Ci aveva visto giusto Vittorio Amedeo II quando, all’inizio del Settecento, aveva pensato a Filippo Juvarra per aggiornare il “cantiere” della Certosa reale di Collegno. Il compito non era facile: esigeva un artista innovativo e moderno, capace di ripensare in termini aulici e razionali la silhouette di un monastero fondato, quasi settant’anni prima da Maria Cristina di Francia sulle preesistenze di un’antica “villa di delizie”, strategicamente connessa con il castello di Rivoli e con Torino.
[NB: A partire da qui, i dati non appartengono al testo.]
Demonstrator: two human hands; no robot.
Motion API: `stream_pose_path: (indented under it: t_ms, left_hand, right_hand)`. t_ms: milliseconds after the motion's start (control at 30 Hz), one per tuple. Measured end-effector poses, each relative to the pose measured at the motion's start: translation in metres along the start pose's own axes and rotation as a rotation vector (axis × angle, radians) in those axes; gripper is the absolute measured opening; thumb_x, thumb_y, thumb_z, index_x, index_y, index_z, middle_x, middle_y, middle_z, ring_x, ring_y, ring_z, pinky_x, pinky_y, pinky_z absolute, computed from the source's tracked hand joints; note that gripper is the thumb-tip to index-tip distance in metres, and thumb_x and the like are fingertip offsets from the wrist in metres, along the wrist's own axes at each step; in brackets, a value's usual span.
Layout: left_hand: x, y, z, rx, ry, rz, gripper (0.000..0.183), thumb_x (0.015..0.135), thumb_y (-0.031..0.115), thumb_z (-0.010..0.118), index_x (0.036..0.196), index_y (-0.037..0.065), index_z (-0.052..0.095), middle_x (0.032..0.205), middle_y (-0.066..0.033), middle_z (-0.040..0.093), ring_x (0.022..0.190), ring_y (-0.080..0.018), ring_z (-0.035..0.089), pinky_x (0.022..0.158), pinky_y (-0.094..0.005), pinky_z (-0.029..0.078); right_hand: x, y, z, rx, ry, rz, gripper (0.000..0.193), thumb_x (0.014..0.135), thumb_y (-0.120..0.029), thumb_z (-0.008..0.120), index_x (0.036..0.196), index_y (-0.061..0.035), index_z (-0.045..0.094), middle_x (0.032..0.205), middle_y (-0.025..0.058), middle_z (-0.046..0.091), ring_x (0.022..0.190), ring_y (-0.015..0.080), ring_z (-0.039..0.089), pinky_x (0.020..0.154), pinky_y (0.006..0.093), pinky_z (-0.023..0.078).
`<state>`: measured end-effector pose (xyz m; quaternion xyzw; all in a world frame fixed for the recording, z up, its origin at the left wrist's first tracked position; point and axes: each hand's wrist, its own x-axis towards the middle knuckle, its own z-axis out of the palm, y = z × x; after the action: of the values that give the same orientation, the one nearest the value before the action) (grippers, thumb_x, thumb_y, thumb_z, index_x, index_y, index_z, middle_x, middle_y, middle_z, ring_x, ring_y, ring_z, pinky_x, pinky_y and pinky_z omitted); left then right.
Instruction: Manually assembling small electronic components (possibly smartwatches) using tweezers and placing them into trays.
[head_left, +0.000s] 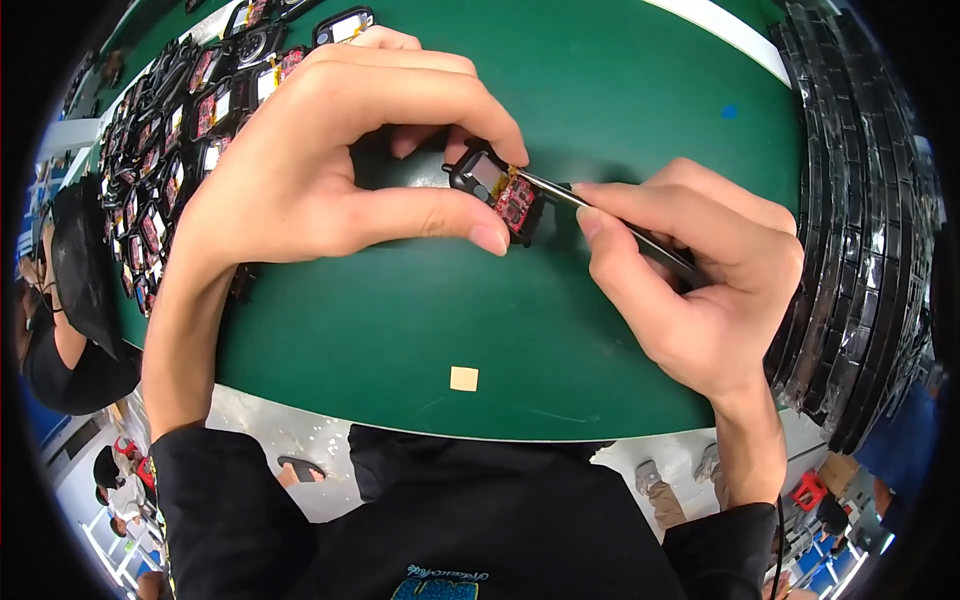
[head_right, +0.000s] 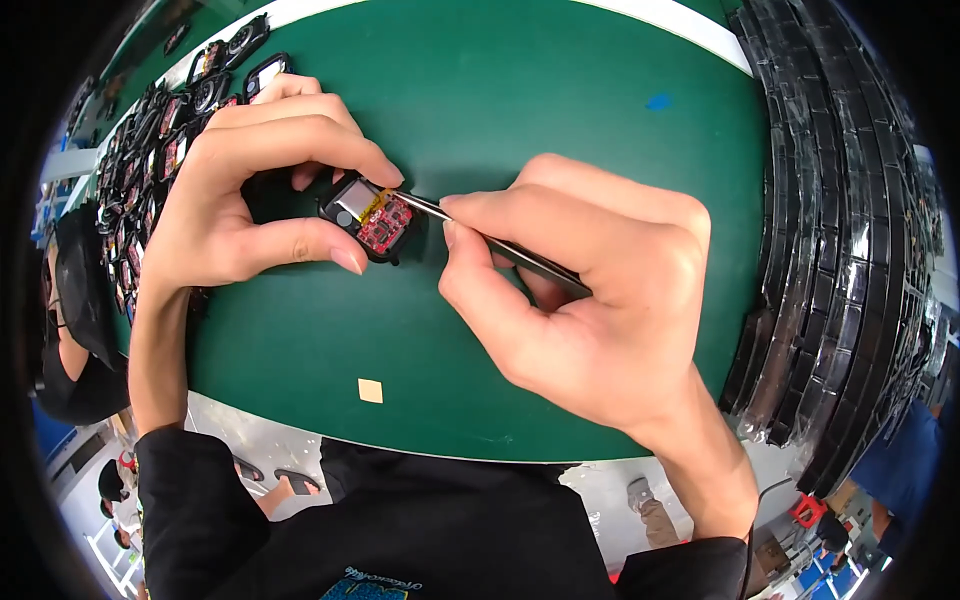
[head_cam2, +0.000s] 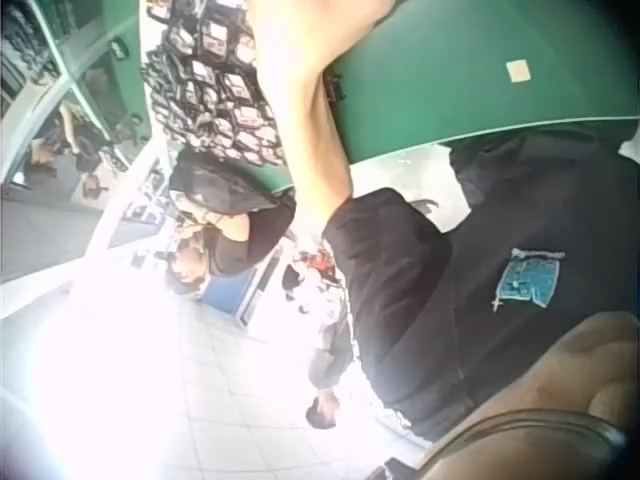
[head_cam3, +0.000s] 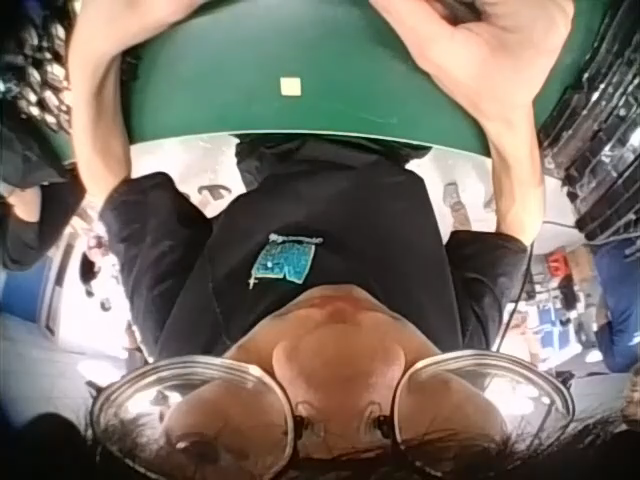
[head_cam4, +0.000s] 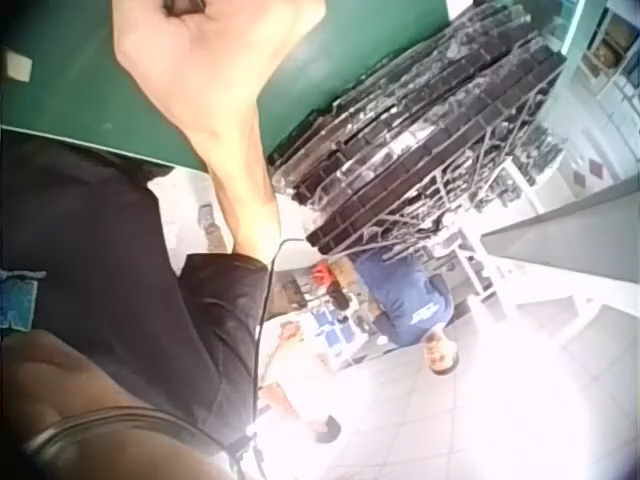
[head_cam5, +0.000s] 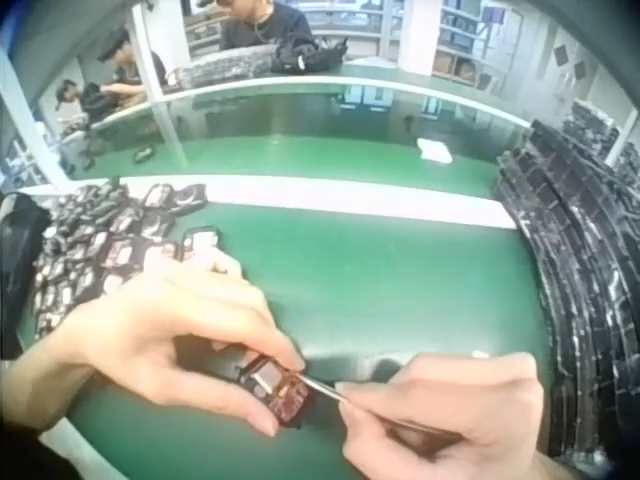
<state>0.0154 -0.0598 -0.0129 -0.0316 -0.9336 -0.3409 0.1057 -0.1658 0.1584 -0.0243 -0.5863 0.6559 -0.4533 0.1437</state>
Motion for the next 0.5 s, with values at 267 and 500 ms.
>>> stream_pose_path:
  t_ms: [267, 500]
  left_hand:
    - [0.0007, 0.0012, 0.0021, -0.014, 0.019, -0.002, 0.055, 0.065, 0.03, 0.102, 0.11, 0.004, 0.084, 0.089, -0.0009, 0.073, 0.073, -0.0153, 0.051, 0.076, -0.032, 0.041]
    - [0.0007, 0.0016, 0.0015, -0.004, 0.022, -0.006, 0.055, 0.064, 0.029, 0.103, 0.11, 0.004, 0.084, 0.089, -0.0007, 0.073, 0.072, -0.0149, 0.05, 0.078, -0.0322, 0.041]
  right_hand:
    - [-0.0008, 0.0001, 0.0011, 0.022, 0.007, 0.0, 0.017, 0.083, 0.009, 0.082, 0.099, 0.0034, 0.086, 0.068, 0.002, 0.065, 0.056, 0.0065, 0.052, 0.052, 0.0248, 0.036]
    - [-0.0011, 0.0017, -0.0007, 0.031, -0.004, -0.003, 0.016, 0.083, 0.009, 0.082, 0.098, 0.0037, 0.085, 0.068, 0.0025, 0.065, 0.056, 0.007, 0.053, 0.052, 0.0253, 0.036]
Nella prima trasformazione, da luogo di “loisir” a certosa, l’ingegnere-architetto Maurizio Valperga aveva scelto di mediare fra gli ambienti della villa e quelli fondamentali del monastero (il chiostro maggiore con, attorno, le celle dei monaci; il chiostro minore, fulcro per la disposizione degli ambienti dedicati alla chiesa, al refettorio e al capitolo); tuttavia, una cronica carenza di fondi aveva frenato quasi subito i lavori, obbligando i monaci a investire nel solo consolidamento delle strutture esistenti.
L’inizio del XVIII secolo si aprirà, invece, con prospettive ben diverse: affidare l’ampliamento della certosa al pensiero di Juvarra - un “illuminista”
dell’organizzazione spaziale - voleva dire ottenere soluzioni capaci di raggiungere il massimo effetto scenico sfruttando la sapiente applicazione di
ingannevoli escamotage visivi. L’“avanguardismo” juvarriano, che caratterizza il “sistema” portale-atrio della certosa, suggerisce, allora, come il
messinese avesse inteso modellare il sito; e come sarebbe potuto diventare, se ancora una volta non fosse subentrata la mancanza di fondi a
ridimensionare l’intero impianto progettuale, limitando l’esecuzione effettiva al solo ingresso e all’altare conventuale.